Only an idiot thinks that two men automatically mean they want to diddle little girls. Why even ask something like that?

I couldn't care less. Having two loving parents, regardless of sex is far more important than one of them having a vagina and the other a penis. It's like the other idiot in this thread saying that any two parents of opposite sex are better than all gay parents. You folks are demented.
 
Old 09-21-2017, 09:12 PM
 
Location: Baltimore, MD
11,370 posts, read 9,286,148 times
Reputation: 52602
Quote:
Originally Posted by DRob4JC View Post
Regardless of the source - there are names and actual quotes in what I provided.
I have zero interest in reading articles from biased conservative web sites.

I have no doubt what I quoted above from you is true. Plenty of dysfunctional children from straight parents as well. I wrote a true testimony of what it was like for me and there are many, many others who had very poor childhoods as well being raised by straight parents...

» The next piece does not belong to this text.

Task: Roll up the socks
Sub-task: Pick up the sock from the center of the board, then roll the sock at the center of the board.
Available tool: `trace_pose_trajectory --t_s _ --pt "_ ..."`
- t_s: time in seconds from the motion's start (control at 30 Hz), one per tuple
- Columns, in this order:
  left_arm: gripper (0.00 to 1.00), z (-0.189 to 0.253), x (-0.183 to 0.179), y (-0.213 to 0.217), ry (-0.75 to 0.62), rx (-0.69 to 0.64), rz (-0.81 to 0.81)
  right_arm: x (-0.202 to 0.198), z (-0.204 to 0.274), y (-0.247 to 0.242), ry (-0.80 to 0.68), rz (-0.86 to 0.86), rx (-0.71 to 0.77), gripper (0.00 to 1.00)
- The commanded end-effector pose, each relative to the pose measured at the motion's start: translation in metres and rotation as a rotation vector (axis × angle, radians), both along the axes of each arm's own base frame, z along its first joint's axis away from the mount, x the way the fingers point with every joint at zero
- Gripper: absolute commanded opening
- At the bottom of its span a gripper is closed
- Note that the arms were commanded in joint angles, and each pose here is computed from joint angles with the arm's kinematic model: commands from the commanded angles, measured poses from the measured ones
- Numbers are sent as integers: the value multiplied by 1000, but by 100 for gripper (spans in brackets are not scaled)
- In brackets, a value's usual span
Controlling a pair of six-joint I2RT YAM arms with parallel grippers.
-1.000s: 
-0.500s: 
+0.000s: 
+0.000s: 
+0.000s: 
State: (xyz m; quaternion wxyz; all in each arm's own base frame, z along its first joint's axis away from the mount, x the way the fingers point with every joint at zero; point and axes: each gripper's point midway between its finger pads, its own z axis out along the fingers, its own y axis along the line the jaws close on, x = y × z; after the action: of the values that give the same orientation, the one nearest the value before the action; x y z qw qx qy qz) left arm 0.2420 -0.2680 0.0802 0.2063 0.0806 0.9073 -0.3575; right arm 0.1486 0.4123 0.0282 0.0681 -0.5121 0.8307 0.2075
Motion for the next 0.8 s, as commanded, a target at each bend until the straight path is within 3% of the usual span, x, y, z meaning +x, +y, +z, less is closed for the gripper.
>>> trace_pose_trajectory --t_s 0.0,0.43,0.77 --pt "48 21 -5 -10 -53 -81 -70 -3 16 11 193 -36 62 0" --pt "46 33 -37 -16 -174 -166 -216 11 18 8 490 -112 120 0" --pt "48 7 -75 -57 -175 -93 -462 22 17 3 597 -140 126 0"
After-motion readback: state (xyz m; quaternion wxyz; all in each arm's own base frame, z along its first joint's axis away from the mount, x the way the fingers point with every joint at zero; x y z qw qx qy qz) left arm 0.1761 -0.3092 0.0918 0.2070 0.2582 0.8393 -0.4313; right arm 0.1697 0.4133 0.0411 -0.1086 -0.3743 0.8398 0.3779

Good sources to debunk this thread in post #9. I suggest you re-read:
//www.city-data.com/forum/49592851-post9.html
 
Old 09-21-2017, 09:13 PM
 
Location: Lone Mountain Las Vegas NV
18,058 posts, read 10,354,091 times
Reputation: 8828
Again and always. Those who have no real data always use anecdotes. Same tactic as the crimes of illegal aliens. All the real statistics say aliens commit crimes at lower rates than natives. But the opponents always cite anecdotes.

Same here. All studies tend to show gay couples do a better job than hetero. On many of these it may well be that gays have more money...which is generally true. But even after you correct for socioeconomic status it is still true. And the response you make is anecdotes. Of course their are children of gays who ended up hating their life style. Go out and interview the children of heterosexual parents who were swingers...find out how they liked that...
None of the three gay couples among my nieces and nephews have children and they are all old enough now it is unlikely. But I am among the opinion that they would all have been good parents. Just good people.